Buserelin has been found to suppress testosterone levels in men with prostate cancer from 426 ng/dL to 28 ng/dL (by 93.4%) with 200 μg by subcutaneous injection once per day and from 521 ng/dL to 53 ng/dL (by 89.8%) with 400 μg by nasal spray once every 8 hours (1,200 μg/day total). The difference in suppression may have been due to poor compliance. A few small studies have also assessed the suppression of testosterone levels with buserelin nasal spray twice a day instead of three times a day. One such study found that testosterone levels in men with prostate cancer were suppressed during treatment with buserelin from 332 ng/dL to 215 ng/dL (28.9% lower than controls) with 200 μg by nasal spray twice a day (400 μg/day total), from 840 ng/dL to 182 ng/dL (71.4% lower than controls) with 500 μg by nasal spray twice a day (1,000 μg/day total), and from 598 ng/dL to 126 ng/dL (80.4% lower than controls) with 50 μg by subcutaneous injection once a day.

===Pharmacokinetics===
Buserelin is ineffective via oral administration due to first-pass metabolism in the gastrointestinal tract. Its bioavailability is 2.5 to 3.3% by intranasal administration and 70% by subcutaneous injection. The plasma protein binding of buserelin is approximately 15%. The metabolism of buserelin occurs in the liver, kidneys, and gastrointestinal tract and is mediated by peptidases, specifically pyroglutamyl peptidase and chymotrypsin-like endopeptidase.

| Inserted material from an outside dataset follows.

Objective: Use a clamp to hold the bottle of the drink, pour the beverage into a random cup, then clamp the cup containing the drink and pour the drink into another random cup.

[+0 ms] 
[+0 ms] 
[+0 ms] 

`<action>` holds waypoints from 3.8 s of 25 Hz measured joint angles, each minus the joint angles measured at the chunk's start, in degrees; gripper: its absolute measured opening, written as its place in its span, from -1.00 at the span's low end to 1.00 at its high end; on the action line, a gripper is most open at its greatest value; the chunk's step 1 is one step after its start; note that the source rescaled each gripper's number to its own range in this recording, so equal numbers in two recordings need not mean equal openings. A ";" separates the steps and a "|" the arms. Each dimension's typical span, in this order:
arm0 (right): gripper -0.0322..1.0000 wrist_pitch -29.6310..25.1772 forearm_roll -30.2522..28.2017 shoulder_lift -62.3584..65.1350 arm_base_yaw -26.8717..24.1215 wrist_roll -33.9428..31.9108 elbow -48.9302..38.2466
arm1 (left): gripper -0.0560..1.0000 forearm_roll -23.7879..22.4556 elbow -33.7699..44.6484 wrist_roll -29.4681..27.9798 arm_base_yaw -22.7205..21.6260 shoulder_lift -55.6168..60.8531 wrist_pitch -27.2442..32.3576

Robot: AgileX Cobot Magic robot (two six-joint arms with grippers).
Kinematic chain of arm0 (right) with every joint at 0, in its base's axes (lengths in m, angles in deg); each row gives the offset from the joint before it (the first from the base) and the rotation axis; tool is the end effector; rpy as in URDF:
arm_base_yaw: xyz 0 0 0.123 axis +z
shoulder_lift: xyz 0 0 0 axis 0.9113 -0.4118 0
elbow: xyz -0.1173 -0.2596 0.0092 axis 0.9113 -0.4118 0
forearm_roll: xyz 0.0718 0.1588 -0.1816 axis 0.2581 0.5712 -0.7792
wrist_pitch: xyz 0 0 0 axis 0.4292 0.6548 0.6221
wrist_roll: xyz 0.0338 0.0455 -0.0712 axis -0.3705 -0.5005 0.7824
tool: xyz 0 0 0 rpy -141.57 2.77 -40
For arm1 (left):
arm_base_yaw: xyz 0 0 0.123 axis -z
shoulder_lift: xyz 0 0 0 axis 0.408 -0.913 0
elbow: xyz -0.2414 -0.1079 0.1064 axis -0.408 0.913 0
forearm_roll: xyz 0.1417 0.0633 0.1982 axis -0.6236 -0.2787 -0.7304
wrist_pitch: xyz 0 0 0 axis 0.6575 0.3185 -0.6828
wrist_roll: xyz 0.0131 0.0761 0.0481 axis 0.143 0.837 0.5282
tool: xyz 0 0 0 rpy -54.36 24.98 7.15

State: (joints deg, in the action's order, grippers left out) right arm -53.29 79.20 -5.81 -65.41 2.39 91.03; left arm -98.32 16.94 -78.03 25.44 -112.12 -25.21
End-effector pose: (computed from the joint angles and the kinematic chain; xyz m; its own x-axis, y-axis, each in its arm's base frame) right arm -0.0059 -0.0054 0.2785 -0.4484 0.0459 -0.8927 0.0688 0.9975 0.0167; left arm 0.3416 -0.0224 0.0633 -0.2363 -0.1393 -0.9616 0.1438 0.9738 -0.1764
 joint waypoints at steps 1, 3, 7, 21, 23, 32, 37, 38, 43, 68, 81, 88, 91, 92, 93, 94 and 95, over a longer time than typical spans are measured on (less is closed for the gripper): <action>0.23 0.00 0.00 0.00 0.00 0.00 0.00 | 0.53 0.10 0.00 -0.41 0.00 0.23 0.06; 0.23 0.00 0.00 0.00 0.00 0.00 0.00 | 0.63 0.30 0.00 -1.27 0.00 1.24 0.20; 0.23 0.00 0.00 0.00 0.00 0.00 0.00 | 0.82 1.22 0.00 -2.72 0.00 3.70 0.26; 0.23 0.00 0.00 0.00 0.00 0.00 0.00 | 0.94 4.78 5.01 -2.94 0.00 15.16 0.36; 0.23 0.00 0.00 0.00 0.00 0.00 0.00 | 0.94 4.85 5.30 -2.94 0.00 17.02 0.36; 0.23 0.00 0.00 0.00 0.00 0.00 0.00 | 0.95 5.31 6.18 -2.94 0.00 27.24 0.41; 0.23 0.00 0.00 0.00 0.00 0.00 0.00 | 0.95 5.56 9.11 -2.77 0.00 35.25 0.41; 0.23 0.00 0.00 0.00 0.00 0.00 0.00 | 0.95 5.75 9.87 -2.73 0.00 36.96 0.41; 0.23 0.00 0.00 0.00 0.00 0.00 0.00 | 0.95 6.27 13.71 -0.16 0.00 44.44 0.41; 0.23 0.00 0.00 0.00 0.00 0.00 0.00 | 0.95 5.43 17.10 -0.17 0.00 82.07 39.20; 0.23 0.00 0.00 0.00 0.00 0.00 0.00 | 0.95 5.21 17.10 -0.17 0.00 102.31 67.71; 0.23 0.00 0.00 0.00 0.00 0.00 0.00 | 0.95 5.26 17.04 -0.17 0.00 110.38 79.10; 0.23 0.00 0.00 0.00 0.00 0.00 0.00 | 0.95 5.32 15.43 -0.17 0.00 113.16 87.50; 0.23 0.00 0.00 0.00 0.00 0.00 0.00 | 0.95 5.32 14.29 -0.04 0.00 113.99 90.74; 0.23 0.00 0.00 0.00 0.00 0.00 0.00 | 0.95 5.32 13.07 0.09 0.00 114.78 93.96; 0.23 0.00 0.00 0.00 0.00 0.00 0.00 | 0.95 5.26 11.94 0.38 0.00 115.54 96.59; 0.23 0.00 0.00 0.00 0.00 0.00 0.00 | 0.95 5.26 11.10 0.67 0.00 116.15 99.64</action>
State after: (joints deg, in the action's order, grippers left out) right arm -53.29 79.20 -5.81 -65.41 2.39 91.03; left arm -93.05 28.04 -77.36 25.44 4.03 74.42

The elimination half-life of buserelin regardless of route of administration is about 72 to 80 minutes. Buserelin and its metabolites are eliminated in urine and bile, with approximately 50% of buserelin excreted in urine unchanged.

==Chemistry==
Buserelin is a GnRH analogue, or a synthetic analogue of GnRH. It is a nonapeptide and is also known as [D-Ser(tBu)^{6},des-Gly-NH_{2}^{10}]GnRH ethylamide or as D-Ser(tBu)^{6}EA^{10}-GnRH. Buserelin is marketed for medical use in both its free base (buserelin) and acetate salt (buserelin acetate) forms.

==History==
Buserelin was first described in 1976 and was introduced for medical use in 1984. Intranasal buserelin was the first GnRH agonist demonstrated to achieve medical castration in humans. This was initially observed via a marked decrease in circulating testosterone levels in a single patient in 1980.

==Society and culture==

===Generic names===
Buserelin is the generic name of the drug and its INN and BAN, while buserelin acetate is its USAN, BANM, and JAN, buséréline is its DCF, and buserelina is its DCIT. While under development by Hoechst AG, buserelin was also known as HOE-766.

===Brand names===
Buserelin is marketed by Sanofi-Aventis primarily under the brand names Suprefact, Suprefact Depot, and Suprecur. It is also available under a number of other brand names including Bigonist, Bucel, Buserecur, Fuset, Metrelef, Profact, Profact Depot, Supremon, and Zerelin. CinnaFact is a generic version of the medication that is produced by CinnaGen. Buserelin is marketed for use in veterinary medicine primarily under the brand name Receptal, but is also available under the brand names Buserol, Busol, Porceptal, and Veterelin.

===Availability===
Buserelin is marketed in the United Kingdom, Ireland, other European countries, Canada, New Zealand, and South Africa, as well as in Latin America, Asia, and elsewhere in the world. It is not available in the United States or Australia.

==Research==
The steroidal antiandrogen cyproterone acetate has been studied for blocking the testosterone flare at the start of buserelin therapy in men with prostate cancer. While cyproterone acetate for two weeks eliminates the biological and biochemical signs of the flare, no benefits on prostate cancer outcomes were observed.

Very low doses of buserelin nasal spray have been assessed for increasing testosterone levels and fertility in men with oligoasthenozoospermia and hypogonadotropic hypogonadism.